### Requirement
Repeat word for word the opening stretch of the entries, from the first line through the line containing "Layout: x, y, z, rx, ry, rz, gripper".

Information given below:

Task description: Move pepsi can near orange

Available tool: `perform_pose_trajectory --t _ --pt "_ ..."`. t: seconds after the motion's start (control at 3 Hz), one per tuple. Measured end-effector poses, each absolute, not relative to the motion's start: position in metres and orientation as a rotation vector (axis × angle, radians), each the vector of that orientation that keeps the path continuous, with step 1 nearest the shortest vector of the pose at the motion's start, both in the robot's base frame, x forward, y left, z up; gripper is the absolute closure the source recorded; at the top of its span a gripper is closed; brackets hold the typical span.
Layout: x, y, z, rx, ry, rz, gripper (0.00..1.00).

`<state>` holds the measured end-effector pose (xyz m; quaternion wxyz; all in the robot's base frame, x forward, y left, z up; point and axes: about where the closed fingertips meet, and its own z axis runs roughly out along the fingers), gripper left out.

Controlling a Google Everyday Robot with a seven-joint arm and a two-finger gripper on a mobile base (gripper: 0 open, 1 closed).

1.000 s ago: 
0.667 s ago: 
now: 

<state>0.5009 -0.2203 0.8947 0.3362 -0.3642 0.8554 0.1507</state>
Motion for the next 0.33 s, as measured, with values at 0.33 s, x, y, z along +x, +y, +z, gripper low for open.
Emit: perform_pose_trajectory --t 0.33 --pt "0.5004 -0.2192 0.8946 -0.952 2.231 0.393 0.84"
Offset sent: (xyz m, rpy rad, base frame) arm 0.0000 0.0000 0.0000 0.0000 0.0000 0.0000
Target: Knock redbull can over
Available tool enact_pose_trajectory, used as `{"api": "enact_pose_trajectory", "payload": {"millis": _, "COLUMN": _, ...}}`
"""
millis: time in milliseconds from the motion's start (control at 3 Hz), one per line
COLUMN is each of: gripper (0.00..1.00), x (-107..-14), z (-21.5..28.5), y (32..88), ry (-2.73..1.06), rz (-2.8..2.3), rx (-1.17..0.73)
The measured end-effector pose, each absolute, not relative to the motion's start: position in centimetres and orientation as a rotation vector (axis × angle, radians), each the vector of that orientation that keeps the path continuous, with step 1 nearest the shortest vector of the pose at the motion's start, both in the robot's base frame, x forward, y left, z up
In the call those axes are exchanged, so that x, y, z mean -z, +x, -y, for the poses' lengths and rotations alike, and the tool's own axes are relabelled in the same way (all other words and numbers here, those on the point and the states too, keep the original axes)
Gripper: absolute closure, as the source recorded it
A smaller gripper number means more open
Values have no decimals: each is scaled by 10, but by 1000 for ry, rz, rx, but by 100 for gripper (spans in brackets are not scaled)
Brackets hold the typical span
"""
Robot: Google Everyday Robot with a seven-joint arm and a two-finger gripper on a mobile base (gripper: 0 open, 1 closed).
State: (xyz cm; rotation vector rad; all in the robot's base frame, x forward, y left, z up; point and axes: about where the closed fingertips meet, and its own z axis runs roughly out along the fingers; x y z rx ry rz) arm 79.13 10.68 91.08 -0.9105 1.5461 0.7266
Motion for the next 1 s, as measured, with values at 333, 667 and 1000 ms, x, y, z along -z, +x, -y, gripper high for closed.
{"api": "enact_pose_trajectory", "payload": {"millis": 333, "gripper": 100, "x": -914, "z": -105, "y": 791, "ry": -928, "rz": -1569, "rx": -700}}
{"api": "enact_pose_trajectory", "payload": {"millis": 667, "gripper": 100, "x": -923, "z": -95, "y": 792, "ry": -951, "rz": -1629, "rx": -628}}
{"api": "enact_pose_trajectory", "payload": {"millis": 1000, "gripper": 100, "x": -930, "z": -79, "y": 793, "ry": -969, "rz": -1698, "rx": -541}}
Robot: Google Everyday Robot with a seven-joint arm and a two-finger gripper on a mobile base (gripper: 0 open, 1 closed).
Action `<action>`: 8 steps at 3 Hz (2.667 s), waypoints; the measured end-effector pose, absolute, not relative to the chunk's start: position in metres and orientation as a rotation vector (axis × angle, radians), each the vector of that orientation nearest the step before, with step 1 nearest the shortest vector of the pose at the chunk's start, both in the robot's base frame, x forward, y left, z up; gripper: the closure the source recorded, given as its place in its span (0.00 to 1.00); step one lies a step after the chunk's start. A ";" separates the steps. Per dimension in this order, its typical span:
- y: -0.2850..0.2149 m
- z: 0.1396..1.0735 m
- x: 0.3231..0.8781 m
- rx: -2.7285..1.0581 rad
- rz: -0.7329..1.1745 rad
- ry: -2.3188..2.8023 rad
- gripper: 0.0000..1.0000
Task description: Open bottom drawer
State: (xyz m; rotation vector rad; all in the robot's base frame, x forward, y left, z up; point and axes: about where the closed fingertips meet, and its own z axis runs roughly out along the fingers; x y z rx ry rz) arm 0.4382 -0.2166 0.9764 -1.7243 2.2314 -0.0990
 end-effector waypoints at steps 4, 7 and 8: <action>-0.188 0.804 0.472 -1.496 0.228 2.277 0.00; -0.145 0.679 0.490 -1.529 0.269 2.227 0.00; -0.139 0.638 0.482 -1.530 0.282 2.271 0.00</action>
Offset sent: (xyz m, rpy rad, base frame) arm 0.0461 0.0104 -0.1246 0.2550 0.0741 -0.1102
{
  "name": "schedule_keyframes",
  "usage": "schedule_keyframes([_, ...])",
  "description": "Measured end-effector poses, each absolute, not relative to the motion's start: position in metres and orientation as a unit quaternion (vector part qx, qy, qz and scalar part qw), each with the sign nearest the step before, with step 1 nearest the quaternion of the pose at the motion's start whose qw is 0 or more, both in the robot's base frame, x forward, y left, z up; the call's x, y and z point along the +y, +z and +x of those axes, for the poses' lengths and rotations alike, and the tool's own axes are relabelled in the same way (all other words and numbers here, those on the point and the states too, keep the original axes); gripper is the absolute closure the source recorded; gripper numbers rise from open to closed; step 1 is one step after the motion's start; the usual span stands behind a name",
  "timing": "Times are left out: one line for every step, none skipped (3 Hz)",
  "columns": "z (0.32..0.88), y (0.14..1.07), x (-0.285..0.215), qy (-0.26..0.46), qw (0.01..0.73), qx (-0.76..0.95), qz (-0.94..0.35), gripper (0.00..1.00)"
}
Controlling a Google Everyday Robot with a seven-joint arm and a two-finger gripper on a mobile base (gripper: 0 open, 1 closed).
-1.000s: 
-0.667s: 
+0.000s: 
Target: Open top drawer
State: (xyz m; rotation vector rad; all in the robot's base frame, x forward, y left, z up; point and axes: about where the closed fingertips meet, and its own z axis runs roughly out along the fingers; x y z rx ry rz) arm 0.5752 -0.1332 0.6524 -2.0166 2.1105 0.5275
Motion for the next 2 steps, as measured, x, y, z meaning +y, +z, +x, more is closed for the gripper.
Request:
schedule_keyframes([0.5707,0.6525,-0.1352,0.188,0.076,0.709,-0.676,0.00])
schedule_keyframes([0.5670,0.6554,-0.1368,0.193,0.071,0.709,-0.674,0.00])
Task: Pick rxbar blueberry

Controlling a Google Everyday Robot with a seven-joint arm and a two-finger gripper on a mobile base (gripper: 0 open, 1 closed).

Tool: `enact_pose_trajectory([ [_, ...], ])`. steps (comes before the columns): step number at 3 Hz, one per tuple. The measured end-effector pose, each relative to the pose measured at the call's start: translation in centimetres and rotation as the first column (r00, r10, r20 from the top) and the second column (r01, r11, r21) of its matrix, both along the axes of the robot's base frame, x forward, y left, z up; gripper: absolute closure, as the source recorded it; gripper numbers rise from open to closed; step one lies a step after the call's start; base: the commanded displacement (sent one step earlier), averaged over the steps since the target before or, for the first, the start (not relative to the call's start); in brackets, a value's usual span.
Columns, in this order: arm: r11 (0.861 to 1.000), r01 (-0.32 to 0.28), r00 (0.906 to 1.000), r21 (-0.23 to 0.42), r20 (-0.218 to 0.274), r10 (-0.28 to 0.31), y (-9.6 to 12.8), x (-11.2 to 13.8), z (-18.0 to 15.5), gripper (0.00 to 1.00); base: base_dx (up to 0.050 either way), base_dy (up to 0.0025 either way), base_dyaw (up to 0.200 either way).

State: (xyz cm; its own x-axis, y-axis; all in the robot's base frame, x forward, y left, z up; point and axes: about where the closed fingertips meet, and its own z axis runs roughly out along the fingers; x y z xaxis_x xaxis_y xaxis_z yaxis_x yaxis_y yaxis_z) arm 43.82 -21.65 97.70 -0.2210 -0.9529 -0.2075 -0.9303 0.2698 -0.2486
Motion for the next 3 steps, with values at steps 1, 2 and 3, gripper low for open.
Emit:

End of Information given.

### Solution
Task description: Move pepsi can near orange

Available tool: `perform_pose_trajectory --t _ --pt "_ ..."`. t: seconds after the motion's start (control at 3 Hz), one per tuple. Measured end-effector poses, each absolute, not relative to the motion's start: position in metres and orientation as a rotation vector (axis × angle, radians), each the vector of that orientation that keeps the path continuous, with step 1 nearest the shortest vector of the pose at the motion's start, both in the robot's base frame, x forward, y left, z up; gripper is the absolute closure the source recorded; at the top of its span a gripper is closed; brackets hold the typical span.
Layout: x, y, z, rx, ry, rz, gripper (0.00..1.00).

Nothing else belongs in this output.